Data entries

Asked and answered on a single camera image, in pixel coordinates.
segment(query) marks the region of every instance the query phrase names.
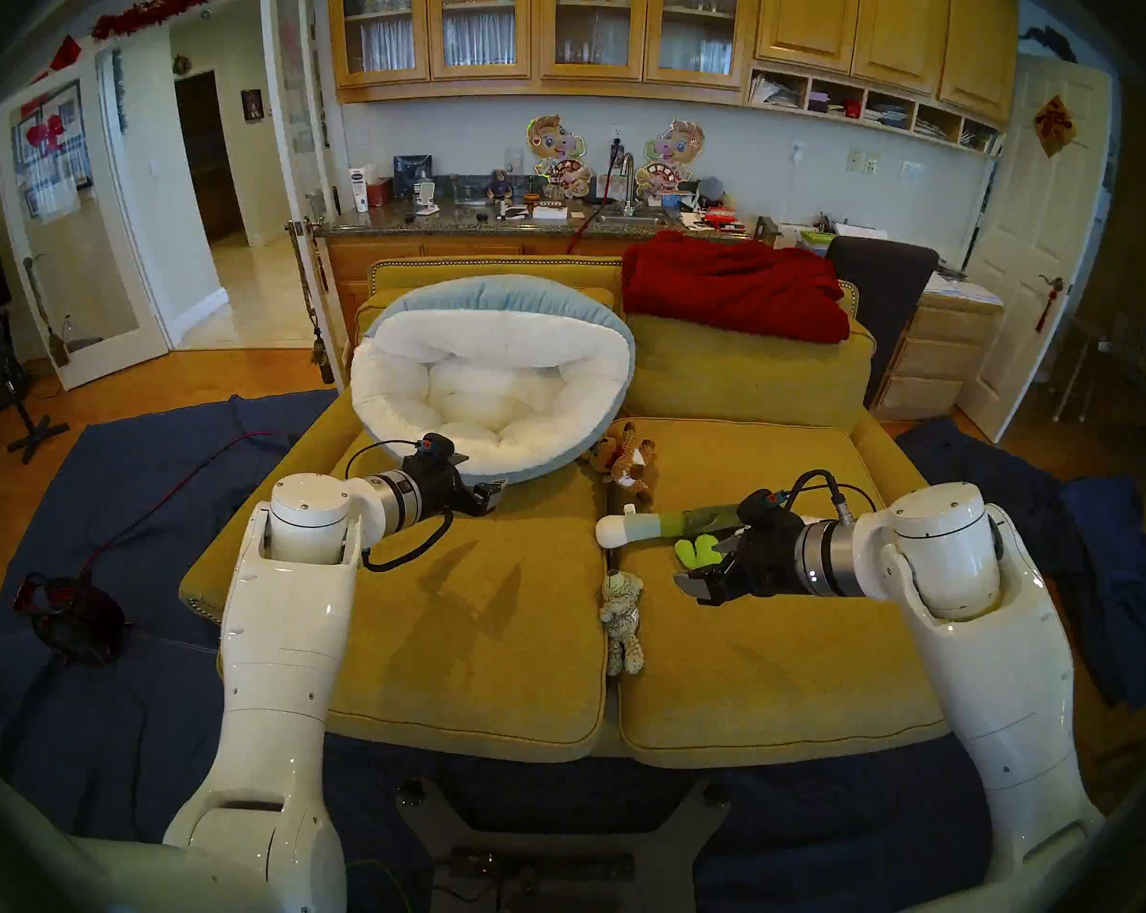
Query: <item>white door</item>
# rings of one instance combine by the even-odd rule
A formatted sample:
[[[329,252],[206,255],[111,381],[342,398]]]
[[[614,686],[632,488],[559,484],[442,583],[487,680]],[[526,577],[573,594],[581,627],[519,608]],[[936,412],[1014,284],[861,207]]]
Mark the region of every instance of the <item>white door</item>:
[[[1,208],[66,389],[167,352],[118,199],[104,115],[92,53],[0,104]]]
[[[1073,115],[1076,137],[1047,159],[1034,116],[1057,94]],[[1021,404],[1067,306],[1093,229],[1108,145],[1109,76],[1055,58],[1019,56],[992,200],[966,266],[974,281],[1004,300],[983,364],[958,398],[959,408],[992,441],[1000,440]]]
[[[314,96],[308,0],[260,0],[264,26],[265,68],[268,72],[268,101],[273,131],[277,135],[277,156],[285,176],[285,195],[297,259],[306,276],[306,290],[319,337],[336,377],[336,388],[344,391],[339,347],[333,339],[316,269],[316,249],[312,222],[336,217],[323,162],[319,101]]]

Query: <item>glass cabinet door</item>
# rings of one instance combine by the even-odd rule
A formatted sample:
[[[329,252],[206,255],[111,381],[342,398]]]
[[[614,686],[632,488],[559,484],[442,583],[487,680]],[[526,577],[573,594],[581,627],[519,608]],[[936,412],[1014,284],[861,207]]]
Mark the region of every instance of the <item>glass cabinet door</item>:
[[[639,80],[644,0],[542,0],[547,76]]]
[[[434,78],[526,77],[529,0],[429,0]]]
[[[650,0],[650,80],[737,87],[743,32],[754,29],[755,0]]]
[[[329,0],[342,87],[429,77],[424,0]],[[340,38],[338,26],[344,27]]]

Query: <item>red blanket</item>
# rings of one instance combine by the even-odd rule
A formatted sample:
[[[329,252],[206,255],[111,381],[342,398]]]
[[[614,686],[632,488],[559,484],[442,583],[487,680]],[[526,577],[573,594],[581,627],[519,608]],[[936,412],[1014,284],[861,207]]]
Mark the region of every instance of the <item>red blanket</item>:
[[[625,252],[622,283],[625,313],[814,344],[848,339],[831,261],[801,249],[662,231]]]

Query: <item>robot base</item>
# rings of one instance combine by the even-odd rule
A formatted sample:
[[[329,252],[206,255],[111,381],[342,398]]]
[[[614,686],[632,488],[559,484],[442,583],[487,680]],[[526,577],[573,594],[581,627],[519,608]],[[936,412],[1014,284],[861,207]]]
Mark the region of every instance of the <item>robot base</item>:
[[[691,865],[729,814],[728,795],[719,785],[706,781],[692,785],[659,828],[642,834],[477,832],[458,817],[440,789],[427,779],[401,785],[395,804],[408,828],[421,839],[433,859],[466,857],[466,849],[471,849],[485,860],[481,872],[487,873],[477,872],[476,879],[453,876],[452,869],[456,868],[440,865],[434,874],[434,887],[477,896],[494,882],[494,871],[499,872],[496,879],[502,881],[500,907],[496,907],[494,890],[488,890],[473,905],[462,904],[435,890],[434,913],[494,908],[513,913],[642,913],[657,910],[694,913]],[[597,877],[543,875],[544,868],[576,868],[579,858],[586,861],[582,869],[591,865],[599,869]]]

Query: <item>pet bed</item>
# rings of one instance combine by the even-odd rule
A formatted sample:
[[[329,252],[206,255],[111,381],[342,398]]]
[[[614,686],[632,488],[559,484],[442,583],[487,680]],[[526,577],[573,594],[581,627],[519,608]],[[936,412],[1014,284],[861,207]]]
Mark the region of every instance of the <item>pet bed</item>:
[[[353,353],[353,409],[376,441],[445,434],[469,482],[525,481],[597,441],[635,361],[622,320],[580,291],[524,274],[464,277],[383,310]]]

--

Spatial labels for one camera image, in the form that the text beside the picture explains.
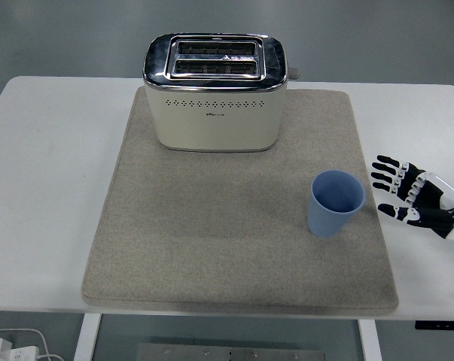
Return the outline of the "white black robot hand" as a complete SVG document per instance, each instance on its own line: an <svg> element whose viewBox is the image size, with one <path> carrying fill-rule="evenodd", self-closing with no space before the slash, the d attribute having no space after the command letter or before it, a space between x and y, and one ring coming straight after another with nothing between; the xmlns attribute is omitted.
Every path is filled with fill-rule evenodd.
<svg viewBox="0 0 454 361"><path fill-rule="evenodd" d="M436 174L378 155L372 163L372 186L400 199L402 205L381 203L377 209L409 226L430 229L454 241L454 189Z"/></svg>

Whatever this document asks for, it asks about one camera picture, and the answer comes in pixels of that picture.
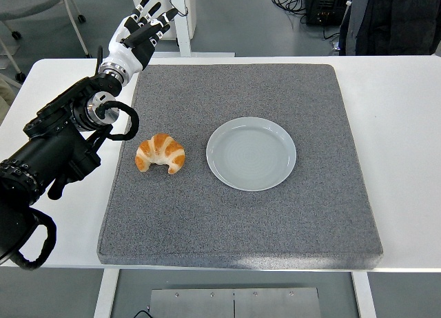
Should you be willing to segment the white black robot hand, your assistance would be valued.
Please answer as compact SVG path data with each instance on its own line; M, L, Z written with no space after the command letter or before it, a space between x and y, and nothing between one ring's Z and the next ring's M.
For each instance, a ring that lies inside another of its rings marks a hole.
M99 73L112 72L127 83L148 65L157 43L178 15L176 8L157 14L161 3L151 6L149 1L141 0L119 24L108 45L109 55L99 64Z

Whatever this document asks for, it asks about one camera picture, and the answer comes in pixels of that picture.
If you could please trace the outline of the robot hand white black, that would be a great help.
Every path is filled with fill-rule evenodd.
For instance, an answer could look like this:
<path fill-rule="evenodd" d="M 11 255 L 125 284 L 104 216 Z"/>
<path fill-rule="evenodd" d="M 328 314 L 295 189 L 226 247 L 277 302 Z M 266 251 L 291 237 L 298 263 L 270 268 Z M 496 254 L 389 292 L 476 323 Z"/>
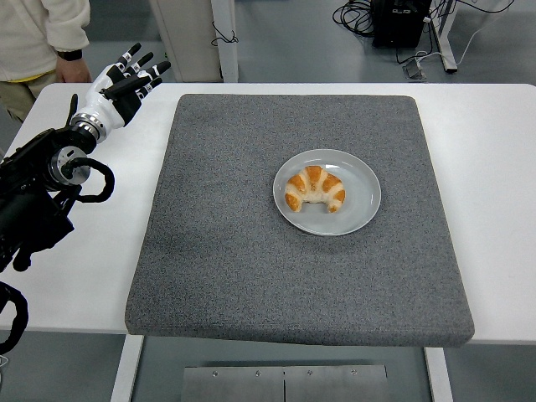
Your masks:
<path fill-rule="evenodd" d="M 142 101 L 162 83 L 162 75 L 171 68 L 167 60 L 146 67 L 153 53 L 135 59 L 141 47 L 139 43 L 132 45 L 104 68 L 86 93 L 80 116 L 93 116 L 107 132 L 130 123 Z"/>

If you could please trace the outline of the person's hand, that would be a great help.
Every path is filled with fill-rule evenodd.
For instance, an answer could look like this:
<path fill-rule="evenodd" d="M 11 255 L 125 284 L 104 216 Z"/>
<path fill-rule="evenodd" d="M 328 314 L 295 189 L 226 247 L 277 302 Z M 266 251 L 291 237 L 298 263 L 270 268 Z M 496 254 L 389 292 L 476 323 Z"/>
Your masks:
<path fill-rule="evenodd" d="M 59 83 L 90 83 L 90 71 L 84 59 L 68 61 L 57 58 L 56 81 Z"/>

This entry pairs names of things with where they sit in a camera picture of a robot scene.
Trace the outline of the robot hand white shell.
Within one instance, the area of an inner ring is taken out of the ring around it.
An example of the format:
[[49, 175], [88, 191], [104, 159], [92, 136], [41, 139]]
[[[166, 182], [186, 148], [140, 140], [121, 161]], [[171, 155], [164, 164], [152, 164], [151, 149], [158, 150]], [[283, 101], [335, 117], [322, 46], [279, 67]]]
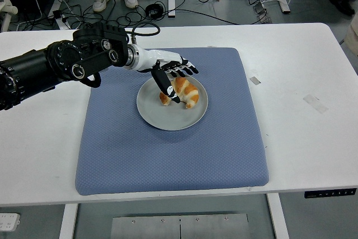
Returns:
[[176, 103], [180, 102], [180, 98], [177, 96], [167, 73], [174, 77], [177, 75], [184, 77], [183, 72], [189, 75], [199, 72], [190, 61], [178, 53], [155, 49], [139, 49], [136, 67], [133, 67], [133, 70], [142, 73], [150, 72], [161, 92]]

--

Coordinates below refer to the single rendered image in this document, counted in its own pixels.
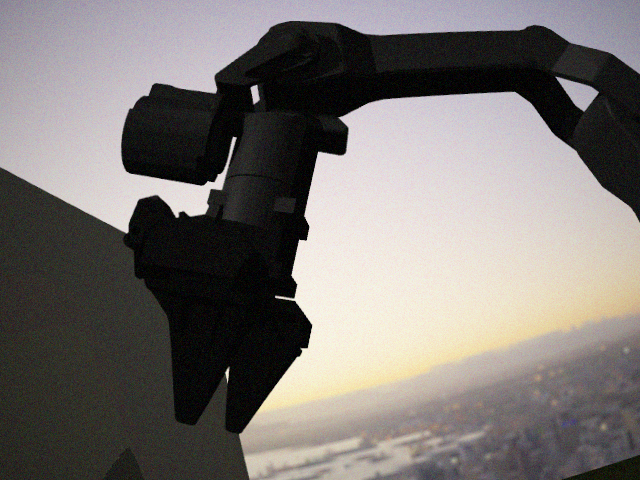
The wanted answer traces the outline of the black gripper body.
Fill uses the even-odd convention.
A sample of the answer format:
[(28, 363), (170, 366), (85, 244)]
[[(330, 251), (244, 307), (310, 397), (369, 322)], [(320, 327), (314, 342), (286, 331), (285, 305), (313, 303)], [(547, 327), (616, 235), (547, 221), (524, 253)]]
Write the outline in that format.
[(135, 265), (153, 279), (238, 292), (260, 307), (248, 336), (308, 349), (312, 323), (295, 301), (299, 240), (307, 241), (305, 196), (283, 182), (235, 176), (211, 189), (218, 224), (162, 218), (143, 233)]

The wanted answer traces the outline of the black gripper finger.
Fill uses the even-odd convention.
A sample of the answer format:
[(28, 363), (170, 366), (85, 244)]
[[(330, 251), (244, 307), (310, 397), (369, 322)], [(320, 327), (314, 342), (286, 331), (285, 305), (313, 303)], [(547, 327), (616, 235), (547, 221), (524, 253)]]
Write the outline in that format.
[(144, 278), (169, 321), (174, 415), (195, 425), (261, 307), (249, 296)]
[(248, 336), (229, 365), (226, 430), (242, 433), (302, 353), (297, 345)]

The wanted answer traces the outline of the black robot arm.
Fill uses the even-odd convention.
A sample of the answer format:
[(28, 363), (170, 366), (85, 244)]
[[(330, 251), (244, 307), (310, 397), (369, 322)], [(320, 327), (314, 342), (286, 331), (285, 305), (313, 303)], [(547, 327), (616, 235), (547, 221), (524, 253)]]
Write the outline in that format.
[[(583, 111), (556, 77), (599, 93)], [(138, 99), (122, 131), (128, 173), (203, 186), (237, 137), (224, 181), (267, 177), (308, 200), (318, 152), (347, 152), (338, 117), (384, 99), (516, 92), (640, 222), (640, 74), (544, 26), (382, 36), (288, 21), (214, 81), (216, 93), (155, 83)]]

Aim of the exercise
From the records given above, copy all lines containing "help".

Answer below
If you could please trace the outline of the robot hand white black, that would be a great help.
If you could please trace the outline of the person's hand, that would be a great help.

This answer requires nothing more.